Daniel Garcia Marco y Beatriz Juez (dpa)
HAVANA TIMES — Cuban President Raul Castro will address the UN General Assembly for the first time on Monday, with a speech less hostile than those of his older brother, a testament to the rapprochement with the United States.
“For us, both are lacking in political savvy,” Fidel Castro declared at the UN on September 26, 1960, referring to presidential candidates John F. Kennedy and Richard Nixon.
It was his first address at a UN plenary session and both his anti-US rhetoric and the 269-minute duration of the speech (a record in the General Assembly’s 70-year history) are still vividly remembered.
Raul Castro, who has been Cuba’s president since 2008, is not likely to deliver a speech as long or critical tomorrow. The younger of the Castros is more pragmatic and less rhetorical, and, after more than 50 years of ideological rivalry, the United States and Cuba have re-established relations, making these times rather different.
“He will likely make room in his speech for anti-imperialist statements and a defense of the Cuban revolution, as well as the reforms that he has implemented. He will probably underscore the role President Obama and Pope Francis played in the rapprochement between Washington and Havana. And, without a doubt, he will condemn the US commercial blockade,” Michael Shifter, chair of the Washington-based Inter-American Dialogue Organization, told DPA.
Raul Castro’s speech at the UN Summit on Sustainable Development on Saturday may have been a sample of tomorrow’s address.
On the one hand, Castro condemned the embargo that the United States has been imposing on the island for over fifty years and that only Congress has the authority to lift.
“The economic, commercial and financial blockade maintained on Cuba for more than half a century brings challenges and privation to the Cuban people, and it is the main obstacle in the way of our country’s economic development,” said Raul Castro, affirming that the embargo is condemned by 188 UN member states.
On the other hand, he underscored the rapprochement with the long-standing ideological enemy and quoted Barack Obama, who supports the lifting of a blockade that has been softened through executive measures.
“The re-establishment of diplomatic relations between Cuba and the United States, the reopening of embassies and the policy changes that President Barack Obama has announced vis-à-vis our country constitute an important step,” he declared.

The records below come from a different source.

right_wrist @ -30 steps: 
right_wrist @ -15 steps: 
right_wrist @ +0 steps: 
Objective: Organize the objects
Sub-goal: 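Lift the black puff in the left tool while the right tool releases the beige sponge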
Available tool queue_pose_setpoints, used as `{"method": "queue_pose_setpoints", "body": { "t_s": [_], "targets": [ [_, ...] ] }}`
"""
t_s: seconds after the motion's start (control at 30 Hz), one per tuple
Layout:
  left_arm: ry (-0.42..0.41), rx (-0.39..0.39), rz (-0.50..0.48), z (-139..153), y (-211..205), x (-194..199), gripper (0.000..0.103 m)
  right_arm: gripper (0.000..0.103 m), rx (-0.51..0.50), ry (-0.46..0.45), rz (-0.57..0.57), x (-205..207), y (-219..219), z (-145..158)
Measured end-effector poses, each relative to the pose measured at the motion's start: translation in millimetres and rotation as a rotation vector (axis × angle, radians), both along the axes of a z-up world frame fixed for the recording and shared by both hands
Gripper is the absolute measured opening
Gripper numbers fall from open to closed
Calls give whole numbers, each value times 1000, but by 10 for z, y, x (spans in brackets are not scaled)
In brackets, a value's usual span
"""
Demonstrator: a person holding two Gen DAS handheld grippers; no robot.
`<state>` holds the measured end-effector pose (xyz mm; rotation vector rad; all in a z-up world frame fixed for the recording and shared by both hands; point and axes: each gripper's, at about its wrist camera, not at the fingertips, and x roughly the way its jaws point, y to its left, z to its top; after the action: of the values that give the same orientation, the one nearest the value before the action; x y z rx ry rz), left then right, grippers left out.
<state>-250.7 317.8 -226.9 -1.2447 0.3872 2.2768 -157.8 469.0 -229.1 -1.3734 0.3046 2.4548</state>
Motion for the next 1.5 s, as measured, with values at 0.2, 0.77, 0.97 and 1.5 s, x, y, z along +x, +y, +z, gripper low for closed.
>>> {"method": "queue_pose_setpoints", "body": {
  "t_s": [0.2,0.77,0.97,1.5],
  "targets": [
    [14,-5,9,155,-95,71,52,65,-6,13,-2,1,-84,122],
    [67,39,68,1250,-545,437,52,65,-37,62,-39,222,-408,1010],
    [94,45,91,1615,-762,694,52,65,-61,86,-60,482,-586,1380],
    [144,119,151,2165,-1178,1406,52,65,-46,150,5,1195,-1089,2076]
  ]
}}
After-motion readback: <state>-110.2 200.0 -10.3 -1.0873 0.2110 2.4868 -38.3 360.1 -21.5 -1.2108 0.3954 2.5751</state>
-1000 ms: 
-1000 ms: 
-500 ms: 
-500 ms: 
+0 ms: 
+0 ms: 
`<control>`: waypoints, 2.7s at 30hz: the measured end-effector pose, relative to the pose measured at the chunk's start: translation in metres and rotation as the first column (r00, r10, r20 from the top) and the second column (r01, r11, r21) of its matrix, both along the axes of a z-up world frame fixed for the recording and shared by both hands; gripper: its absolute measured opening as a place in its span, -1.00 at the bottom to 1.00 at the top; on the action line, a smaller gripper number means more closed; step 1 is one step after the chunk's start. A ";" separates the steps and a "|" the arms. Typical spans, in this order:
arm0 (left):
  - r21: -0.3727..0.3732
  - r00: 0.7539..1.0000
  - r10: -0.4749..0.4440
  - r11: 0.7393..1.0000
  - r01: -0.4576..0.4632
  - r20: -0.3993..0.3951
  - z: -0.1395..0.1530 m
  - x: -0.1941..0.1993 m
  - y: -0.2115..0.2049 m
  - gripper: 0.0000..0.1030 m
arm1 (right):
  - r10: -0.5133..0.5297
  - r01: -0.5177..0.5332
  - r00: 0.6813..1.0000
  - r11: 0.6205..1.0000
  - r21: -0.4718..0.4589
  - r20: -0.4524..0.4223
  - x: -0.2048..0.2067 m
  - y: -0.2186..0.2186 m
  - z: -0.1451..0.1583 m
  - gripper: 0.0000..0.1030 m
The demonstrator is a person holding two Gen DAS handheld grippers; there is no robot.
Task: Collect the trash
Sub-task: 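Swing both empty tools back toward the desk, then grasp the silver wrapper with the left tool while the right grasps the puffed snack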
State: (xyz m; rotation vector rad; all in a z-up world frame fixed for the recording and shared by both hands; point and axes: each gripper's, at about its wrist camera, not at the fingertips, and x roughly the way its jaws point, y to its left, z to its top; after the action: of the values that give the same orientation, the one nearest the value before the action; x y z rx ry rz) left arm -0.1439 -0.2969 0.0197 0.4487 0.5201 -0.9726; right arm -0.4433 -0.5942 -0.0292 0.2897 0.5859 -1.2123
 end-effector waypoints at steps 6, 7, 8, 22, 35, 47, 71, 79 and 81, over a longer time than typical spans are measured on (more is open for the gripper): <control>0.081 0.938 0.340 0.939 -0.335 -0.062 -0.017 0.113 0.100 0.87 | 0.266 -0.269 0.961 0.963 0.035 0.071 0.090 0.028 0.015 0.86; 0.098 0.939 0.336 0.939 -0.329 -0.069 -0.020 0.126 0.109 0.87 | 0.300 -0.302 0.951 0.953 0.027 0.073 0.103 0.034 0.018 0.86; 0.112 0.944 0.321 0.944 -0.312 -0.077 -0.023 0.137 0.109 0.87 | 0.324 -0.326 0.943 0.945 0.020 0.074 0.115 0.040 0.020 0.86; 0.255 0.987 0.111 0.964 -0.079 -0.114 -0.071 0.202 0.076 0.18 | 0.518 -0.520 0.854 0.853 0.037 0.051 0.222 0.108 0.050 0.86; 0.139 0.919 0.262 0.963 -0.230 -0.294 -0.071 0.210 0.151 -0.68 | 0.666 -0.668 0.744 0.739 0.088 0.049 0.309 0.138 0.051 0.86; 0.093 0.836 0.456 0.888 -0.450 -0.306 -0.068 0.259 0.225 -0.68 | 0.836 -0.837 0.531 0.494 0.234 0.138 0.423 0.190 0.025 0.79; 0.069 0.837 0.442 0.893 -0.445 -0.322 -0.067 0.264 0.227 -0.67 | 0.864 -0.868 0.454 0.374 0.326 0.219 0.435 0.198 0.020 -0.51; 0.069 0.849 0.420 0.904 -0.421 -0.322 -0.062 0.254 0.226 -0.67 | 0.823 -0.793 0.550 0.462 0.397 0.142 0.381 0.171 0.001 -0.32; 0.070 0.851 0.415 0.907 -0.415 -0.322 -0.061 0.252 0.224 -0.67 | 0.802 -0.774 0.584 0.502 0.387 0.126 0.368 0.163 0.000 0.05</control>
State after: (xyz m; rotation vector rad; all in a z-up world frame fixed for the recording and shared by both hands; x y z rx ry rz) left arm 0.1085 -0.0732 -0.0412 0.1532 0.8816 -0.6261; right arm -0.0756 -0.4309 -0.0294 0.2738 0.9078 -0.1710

Tomorrow, September 28, Castro will speak a few hours after Obama takes the floor of the UN General Assembly. Then, according to the White House, the two leaders will meet face-to-face on Tuesday, the first time since the historical meeting in April at the Summit of the Americas in Panama. Last week, the two leaders spoke over the phone prior to Pope Francis’ visit to the two countries.
“President Raul Castro is going to reaffirm Cuba’s long-standing foreign policy commitments during his speech and no one should expect him to embrace a world order led by the United States or the power of the market economy system,” Cuban political analyst and assistant professor at the University of New York Arturo Lopez-Levy told DPA in connection with the speech.
On Saturday, the socialist leader called on nations to “change the prevailing international economic order.”
“But we’re going to see less confrontation in terms of how he portrays the United States’ role in the world,” Lopez-Levy added.
Since Fidel Castro’s 2000 speech, no Cuban president had spoken before the UN General Assembly. “It’s a positive step, for it marks the return to a forum in which only countries like North Korea or Syria do not participate,” Shifter said with respect to the diplomatic gesture.
The times are changing. Ideologies survive, but the enemy is less so. “Imperialism is going to be framed as somewhat less imperialistic,” Lopez-Levy pointed out.
People also change. Fidel was different than Raul Castro, who maintains a “pragmatic kind of leadership,” the political analyst affirmed.
Though it isn’t likely to last four hours, the speech won’t be a brief remark like Saturday’s – that was just a glimpse at what’s to come. “Given the importance of the event and Cuba’s habit, I would not expect a short speech,” Shifter stated.